Mis compañeras de la facultad también se volvieron putas, las calles de la Capital peligrosas y la violencia psicológica, física.
Empecé a hacer terapia y a animarme a mentirle: a veces me llamaba, yo le decía que estaba estudiando, pero en realidad estaba con una amiga a quien empezaba a recuperar. Ese fue el comienzo de un largo final.
Cuando empecé a querer dejarlo y él notó mi rebeldía, vinieron los golpes. Volvía a mi ciudad con la intención de dejarlo y no podía. Me agarraba del cuello, de los brazos, de los pelos. Me arrancó collares, me arrinconó contra paredes, me escupió la cara y eso me dolió más que una patada en la boca que me desmayó. Rompió celulares, golpeó puertas, condujo autos a toda velocidad por la furia de haber perdido el control sobre mí. Una vez lo encontré en la puerta de mi edificio: había viajado y me estaba espiando. A veces intentaba acercarse a mí con un ramo de flores o un dulce, pero para entonces yo ya había comprendido que para él eso o una piña significaban lo mismo: “amor”.
Muchas veces he tenido sexo sin ganas e incluso obligada. Lloraba mientras tanto, pero no pensaba que estaba siendo violada. Sólo sentía asco. Ahora sé que por más que el hombre que tenés encima te diga que te ama, si no querés y de todos modos lo hace, es violación.
Una vez, después de descubrirme un moretón en el cuello —y sospecho que después de haber visto otros— mi papá me dijo: “Si yo me llego a enterar que X te hace eso, lo mato”. Yo se lo dije a X, pero no le importó. Al contrario, me echó la culpa por no haber ocultado bien la marca.
Pasaron cinco años desde que lo dejé definitivamente, después de diez de haberlo conocido. Cuando le conté a mi abuela que me había peleado, se lamentó.
—Era un buen chico—, me dijo.
—Sí— respondí, y preferí dejarlo así durante todo este tiempo. Si alguien pensaba que era un buen chico, no me molestaba. Me bastaba con haber podido terminarlo. Me sentía tan fuerte.
Y ahora eso no me alcanza porque me di cuenta de que aún sufro réplicas del maltrato y el terror crece entre mis grietas como maleza: nunca más estuve de novia. Alguien me amó y yo no pude. Me cuesta creer que una relación puede ser sana.
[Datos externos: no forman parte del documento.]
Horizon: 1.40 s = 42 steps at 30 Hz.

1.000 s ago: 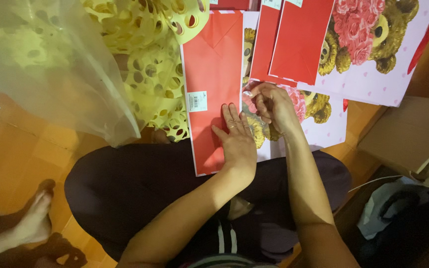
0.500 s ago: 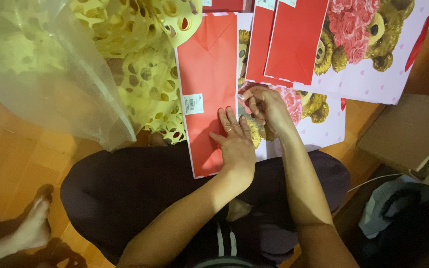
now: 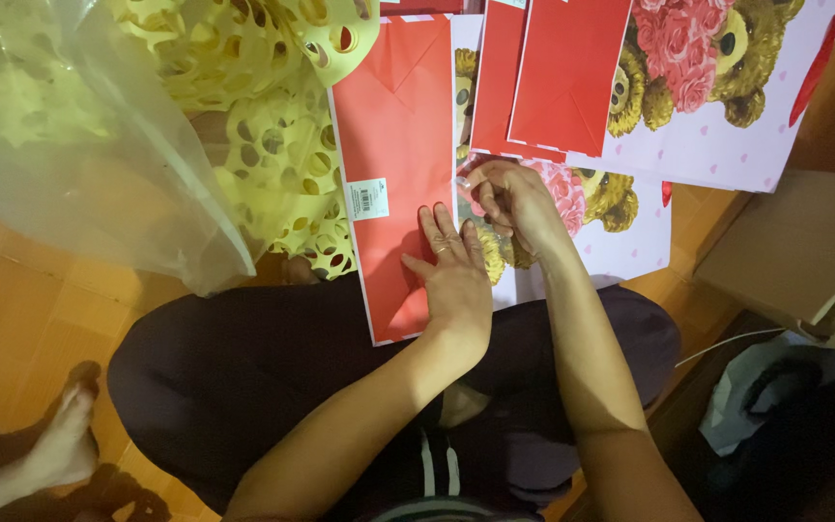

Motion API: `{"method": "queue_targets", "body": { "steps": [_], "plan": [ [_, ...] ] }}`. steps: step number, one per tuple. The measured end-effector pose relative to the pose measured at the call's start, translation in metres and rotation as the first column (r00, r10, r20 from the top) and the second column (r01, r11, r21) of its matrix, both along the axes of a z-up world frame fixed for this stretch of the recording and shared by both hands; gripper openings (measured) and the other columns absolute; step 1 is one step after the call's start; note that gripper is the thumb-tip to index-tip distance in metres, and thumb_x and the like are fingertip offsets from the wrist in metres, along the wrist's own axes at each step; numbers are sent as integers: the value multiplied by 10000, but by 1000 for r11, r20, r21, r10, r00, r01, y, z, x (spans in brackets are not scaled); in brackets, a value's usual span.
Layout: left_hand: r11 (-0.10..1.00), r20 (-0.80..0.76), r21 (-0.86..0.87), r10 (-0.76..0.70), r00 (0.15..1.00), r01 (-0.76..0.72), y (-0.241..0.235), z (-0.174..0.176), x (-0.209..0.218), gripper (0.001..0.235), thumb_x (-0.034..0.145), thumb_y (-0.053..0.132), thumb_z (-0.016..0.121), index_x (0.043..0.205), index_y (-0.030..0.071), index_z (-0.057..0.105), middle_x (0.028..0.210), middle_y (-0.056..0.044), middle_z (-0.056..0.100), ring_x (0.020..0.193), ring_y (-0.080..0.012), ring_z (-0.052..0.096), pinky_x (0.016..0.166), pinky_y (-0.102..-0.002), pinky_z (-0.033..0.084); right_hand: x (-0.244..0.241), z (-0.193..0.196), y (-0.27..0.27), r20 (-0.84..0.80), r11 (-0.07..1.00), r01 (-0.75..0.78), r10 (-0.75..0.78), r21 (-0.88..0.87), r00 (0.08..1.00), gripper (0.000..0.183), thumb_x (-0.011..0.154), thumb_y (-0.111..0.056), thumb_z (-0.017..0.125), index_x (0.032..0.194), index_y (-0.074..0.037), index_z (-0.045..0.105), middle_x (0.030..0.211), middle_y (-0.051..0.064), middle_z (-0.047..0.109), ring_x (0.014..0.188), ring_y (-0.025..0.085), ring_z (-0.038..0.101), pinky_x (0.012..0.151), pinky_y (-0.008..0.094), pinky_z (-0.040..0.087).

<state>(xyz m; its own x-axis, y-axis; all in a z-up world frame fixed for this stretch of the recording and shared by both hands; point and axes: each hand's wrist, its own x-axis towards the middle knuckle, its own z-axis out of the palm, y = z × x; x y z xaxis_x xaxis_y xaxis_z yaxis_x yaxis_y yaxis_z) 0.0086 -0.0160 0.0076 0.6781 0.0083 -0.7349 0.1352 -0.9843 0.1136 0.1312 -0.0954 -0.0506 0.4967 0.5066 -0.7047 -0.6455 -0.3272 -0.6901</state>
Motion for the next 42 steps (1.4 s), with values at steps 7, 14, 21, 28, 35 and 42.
{"method": "queue_targets", "body": {
  "steps": [7, 14, 21, 28, 35, 42],
  "plan": [
    [1000, 15, -9, 24, 1000, -23, -1, -4, 0, 786, 946, 209, 570, 1592, -24, 186, 1578, -439, 118, 1416, -657, 133, 947, -692, 467, 0, -2, 0, -6, 1000, 24, -24, 15, 1000, 309, 992, -129, 396, 1031, 41, 651, 592, 7, 428, 451, 86, 334, 388, 254, 274],
    [1000, 2, -11, 5, 1000, -5, -2, -4, 0, 808, 932, 208, 574, 1601, -18, 182, 1579, -442, 123, 1416, -660, 135, 949, -681, 468, 0, 0, 2, 18, 1000, 2, -2, 19, 1000, 323, 979, -124, 388, 1036, 42, 660, 593, 14, 433, 457, 86, 335, 386, 251, 270],
    [1000, 1, -10, 6, 1000, -6, -2, -5, 0, 830, 920, 200, 586, 1605, -22, 174, 1576, -447, 123, 1418, -658, 132, 944, -675, 470, -2, 3, 3, 66, 998, -61, 63, -22, 996, 364, 1000, -145, 360, 1001, 49, 668, 574, 5, 416, 436, 81, 299, 386, 250, 268],
    [998, 28, -19, 55, 998, -54, -3, -7, 1, 782, 941, 197, 564, 1592, -13, 184, 1573, -446, 127, 1418, -655, 134, 934, -697, 472, -2, -1, 2, 52, 998, -41, 43, -49, 998, 384, 1017, -175, 355, 972, 47, 665, 531, 7, 406, 402, 89, 285, 363, 257, 266],
    [999, 21, -10, 36, 999, -36, -5, -10, 0, 792, 930, 203, 561, 1599, -11, 193, 1576, -436, 141, 1419, -654, 142, 938, -692, 467, -1, -5, 1, 50, 997, -34, 37, -64, 998, 371, 1010, -160, 372, 966, 52, 673, 545, 14, 430, 412, 97, 307, 368, 262, 287],
    [998, 54, 1, 67, 996, -67, -5, -10, 0, 755, 943, 223, 553, 1587, 10, 223, 1581, -415, 164, 1425, -638, 161, 937, -685, 479, -1, -1, 4, 82, 996, -60, 66, -66, 994, 390, 1009, -182, 363, 957, 51, 671, 531, 30, 445, 379, 102, 306, 355, 266, 280]
  ]
}}
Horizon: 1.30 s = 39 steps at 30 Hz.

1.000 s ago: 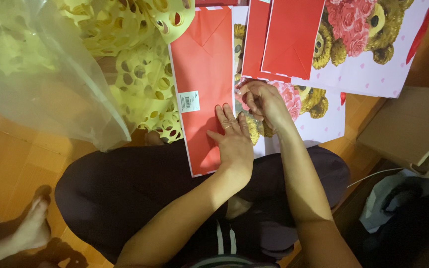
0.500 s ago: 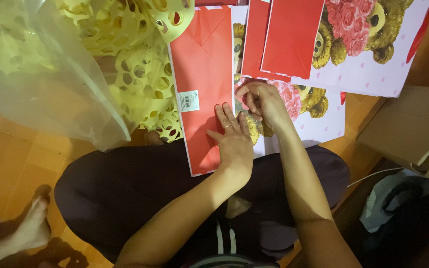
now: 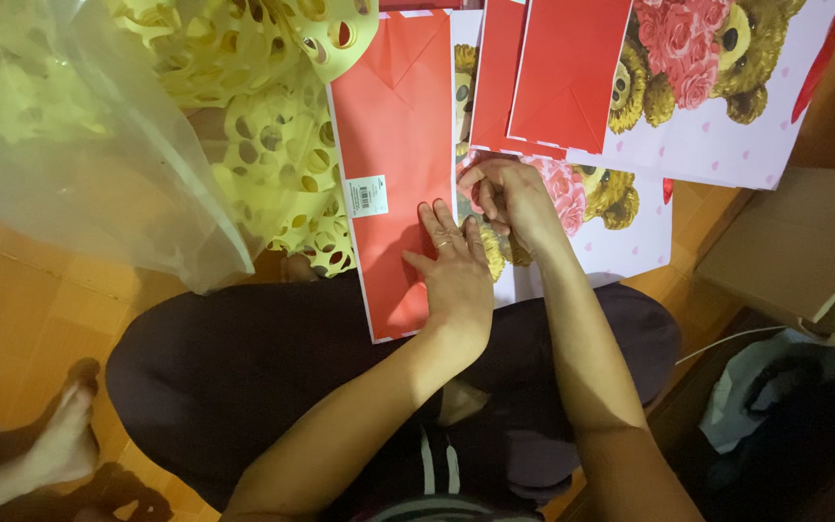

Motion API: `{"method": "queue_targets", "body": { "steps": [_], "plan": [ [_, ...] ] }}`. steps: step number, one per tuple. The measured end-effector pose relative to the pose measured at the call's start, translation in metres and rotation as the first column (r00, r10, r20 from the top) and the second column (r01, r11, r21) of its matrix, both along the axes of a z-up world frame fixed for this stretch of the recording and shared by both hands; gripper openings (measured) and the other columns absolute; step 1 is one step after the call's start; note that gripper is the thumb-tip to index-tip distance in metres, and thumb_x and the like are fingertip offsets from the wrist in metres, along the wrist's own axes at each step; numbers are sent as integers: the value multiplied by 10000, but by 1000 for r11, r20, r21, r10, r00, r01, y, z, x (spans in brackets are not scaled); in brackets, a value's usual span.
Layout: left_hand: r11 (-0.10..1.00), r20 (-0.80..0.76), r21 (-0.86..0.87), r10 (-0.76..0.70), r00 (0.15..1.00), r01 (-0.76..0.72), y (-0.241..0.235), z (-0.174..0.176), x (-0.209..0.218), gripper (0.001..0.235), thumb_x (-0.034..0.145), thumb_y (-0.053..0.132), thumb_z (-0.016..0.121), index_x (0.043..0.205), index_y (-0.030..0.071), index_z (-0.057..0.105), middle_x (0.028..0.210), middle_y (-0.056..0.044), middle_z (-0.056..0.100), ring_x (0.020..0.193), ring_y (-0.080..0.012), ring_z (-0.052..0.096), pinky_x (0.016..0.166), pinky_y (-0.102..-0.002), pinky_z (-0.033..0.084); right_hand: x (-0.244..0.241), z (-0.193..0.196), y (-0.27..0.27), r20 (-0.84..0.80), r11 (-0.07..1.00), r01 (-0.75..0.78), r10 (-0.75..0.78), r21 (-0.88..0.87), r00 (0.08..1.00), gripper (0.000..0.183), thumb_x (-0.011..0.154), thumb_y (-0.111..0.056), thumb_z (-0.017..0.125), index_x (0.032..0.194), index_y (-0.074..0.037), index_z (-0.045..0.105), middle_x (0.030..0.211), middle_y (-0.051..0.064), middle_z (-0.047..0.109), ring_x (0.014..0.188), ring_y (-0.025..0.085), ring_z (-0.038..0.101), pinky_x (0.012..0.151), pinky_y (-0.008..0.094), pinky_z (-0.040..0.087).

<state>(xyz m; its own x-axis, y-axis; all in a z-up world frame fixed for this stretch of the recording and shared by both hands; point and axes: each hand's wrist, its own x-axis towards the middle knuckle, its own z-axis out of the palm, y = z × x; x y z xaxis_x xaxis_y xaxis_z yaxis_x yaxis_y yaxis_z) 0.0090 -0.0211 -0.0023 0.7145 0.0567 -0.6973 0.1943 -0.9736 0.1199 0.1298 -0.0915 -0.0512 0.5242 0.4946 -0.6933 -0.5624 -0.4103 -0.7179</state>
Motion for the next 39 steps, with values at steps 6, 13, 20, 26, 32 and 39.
{"method": "queue_targets", "body": {
  "steps": [6, 13, 20, 26, 32, 39],
  "plan": [
    [1000, -19, -2, -29, 999, 29, 1, 1, 1, 789, 928, 230, 570, 1595, -3, 219, 1571, -426, 182, 1417, -640, 171, 935, -668, 480, -2, 6, 3, 10, 1000, 16, -16, -14, 1000, 417, 1017, -198, 356, 960, 56, 681, 547, 25, 455, 394, 96, 322, 371, 263, 287],
    [1000, 10, 14, -14, 1000, 14, 0, 0, 1, 778, 927, 227, 581, 1589, 6, 236, 1568, -420, 199, 1419, -632, 189, 921, -663, 495, -4, 4, 0, 36, 1000, 4, -4, -14, 999, 387, 1008, -172, 372, 969, 59, 681, 567, 22, 465, 417, 98, 335, 383, 265, 289],
    [998, 18, 52, -43, 999, 42, -3, -3, 0, 784, 916, 224, 598, 1591, 21, 255, 1565, -413, 219, 1416, -619, 214, 919, -657, 500, -4, -4, -5, 75, 1000, -13, 15, -24, 997, 404, 1013, -178, 358, 973, 40, 696, 568, 25, 491, 406, 99, 366, 381, 263, 308],
    [998, 38, 56, -28, 999, 26, -5, -4, 0, 771, 913, 228, 596, 1588, 43, 273, 1567, -401, 222, 1421, -589, 237, 901, -639, 516, -7, -6, -5, 74, 1000, -4, 3, 9, 997, 386, 1024, -162, 368, 973, 42, 691, 571, 33, 517, 407, 98, 377, 378, 258, 311],
    [999, 23, 30, -38, 999, 37, -4, -5, 1, 705, 939, 244, 573, 1559, 40, 308, 1601, -398, 169, 1424, -590, 230, 910, -634, 511, -7, -2, -4, 155, 998, -60, 63, -24, 986, 416, 1033, -188, 350, 990, 33, 700, 592, 40, 547, 410, 106, 436, 407, 246, 371],
    [995, -1, 64, -78, 997, 78, -8, -3, 0, 734, 939, 265, 567, 1579, 32, 292, 1573, -420, 160, 1424, -593, 240, 974, -633, 468, -9, -5, -4, 149, 998, -42, 50, -54, 988, 419, 1020, -199, 349, 994, 30, 699, 607, 50, 574, 447, 100, 464, 433, 251, 429]
  ]
}}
Hasta hace poco no sabía por qué no puedo mirar a ningún hombre a los ojos, ni confiar o proyectar nada con ellos. Hasta hace meses había perdido el placer de sentirme plenamente mujer: linda, femenina, libre, liviana. Hasta hace unos días todo esto que cuento era un sedimento, y ahora estoy revuelta. Por eso vomito, purgo y no dejo de pensar. No sé por qué no morí, me estremece ver que podría haber sido yo una de las mujeres por las que la sociedad se levanta hoy.